Isolate every line in the data with the string "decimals" and copy it.

==== Data under study

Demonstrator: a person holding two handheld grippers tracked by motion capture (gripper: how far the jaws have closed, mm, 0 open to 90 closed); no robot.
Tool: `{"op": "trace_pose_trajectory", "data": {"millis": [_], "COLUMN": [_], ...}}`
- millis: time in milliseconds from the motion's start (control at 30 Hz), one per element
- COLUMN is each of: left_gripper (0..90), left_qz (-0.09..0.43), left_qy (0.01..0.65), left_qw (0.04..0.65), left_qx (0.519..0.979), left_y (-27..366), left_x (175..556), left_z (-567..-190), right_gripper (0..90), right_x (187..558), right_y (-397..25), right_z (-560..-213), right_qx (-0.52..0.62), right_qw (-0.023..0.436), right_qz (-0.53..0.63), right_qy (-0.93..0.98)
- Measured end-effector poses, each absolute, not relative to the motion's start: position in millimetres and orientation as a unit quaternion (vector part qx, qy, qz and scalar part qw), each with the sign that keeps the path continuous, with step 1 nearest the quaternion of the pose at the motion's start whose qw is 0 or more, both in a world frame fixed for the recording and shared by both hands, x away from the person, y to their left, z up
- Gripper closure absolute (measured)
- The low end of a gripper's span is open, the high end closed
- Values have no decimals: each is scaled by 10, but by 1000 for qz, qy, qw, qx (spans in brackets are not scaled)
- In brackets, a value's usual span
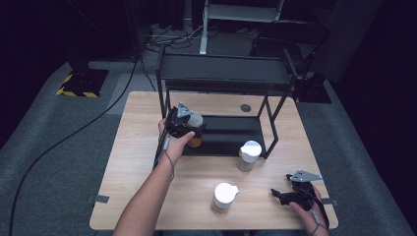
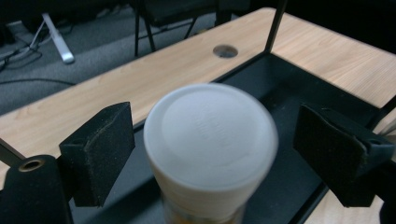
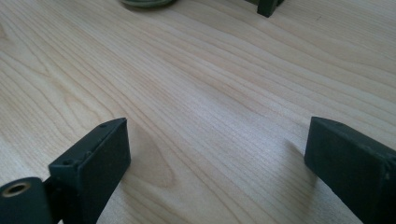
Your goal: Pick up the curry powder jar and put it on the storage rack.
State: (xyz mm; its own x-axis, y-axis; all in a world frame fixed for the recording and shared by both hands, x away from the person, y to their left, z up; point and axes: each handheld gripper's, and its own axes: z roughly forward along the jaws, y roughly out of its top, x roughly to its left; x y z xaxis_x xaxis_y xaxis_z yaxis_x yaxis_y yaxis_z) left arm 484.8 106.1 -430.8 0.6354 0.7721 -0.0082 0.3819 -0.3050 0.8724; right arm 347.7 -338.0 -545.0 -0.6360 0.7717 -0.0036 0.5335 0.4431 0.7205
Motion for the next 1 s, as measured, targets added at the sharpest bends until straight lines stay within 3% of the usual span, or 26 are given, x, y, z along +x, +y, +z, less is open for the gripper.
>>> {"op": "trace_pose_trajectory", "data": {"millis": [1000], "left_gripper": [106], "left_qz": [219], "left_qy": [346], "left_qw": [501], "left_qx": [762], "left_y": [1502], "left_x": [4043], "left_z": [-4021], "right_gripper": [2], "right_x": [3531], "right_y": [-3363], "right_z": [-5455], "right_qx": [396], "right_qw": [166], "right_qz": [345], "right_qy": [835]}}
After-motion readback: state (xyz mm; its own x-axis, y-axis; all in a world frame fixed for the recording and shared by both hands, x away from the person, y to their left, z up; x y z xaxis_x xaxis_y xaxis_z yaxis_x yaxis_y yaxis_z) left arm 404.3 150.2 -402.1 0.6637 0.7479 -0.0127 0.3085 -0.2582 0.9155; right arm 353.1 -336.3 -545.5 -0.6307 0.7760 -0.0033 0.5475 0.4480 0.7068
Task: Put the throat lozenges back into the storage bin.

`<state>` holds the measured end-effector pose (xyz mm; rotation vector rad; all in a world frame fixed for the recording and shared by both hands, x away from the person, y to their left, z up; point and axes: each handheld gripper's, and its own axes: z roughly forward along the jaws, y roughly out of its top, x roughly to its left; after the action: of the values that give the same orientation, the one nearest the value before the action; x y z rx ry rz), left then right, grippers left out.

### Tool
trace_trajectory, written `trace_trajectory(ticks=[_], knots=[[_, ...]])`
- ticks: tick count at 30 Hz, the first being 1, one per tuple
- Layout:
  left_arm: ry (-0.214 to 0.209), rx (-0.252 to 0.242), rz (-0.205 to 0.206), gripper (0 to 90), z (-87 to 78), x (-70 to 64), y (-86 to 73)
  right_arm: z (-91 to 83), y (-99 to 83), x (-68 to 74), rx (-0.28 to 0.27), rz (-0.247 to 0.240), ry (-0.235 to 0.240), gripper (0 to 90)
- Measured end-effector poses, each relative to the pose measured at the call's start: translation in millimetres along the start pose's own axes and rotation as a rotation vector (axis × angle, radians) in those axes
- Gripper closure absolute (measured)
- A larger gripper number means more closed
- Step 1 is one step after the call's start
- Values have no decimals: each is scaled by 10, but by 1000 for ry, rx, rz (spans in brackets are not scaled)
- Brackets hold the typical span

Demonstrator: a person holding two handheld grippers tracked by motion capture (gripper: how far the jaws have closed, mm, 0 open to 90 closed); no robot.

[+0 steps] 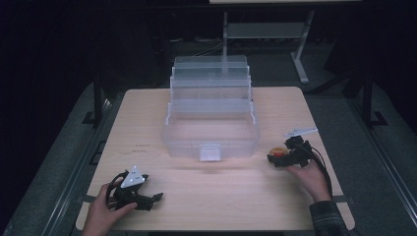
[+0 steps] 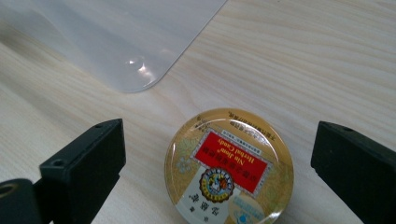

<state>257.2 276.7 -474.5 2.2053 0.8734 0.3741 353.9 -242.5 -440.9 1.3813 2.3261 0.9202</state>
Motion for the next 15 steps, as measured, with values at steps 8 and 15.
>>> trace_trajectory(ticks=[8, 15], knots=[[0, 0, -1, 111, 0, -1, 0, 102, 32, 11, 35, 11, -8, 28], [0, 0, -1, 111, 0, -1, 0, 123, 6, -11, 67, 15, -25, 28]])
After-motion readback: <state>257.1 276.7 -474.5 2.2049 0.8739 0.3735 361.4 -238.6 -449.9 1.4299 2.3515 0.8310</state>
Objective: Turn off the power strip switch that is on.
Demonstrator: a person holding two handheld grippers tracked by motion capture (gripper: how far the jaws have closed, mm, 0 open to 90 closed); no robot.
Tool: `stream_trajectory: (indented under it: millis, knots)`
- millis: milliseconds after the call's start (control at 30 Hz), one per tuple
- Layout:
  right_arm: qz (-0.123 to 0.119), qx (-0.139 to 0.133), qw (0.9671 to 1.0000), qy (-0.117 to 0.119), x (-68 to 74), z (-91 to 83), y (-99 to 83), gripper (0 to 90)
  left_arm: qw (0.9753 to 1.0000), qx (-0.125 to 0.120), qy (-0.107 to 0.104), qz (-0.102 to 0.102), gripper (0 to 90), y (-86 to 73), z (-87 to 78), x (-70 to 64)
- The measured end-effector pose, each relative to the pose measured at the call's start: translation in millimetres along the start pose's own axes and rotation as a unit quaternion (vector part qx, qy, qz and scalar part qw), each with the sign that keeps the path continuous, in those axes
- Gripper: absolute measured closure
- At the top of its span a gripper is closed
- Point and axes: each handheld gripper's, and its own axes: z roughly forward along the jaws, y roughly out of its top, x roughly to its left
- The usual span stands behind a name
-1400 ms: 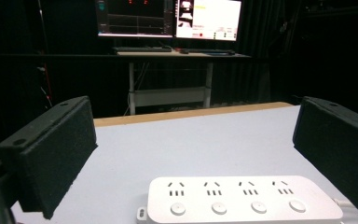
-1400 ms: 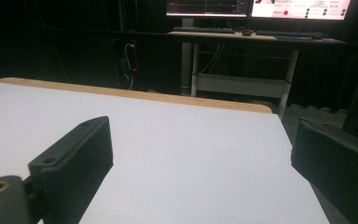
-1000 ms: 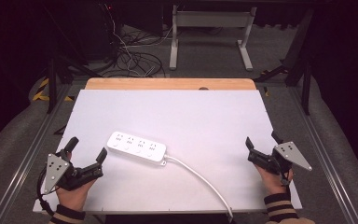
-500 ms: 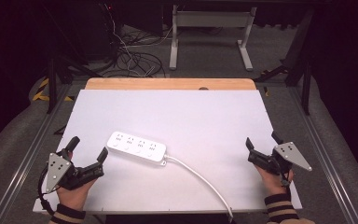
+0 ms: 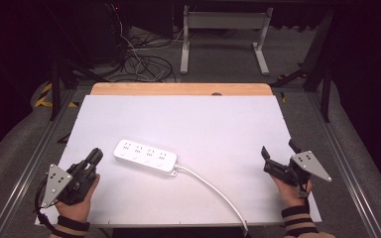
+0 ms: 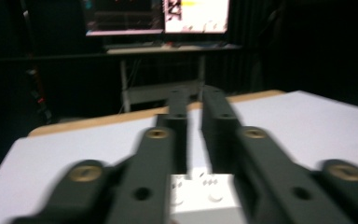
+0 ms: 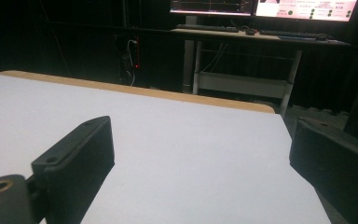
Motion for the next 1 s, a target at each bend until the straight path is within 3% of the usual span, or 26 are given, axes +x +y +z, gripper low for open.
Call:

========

## Response area
- Values have no decimals: each is scaled by 10, but by 1000 for qz, qy, qw, qx (spans in brackets are not scaled)
- Values have no decimals: each is scaled by 10, but by 1000 for ry, rx, rz (spans in brackets are not scaled)

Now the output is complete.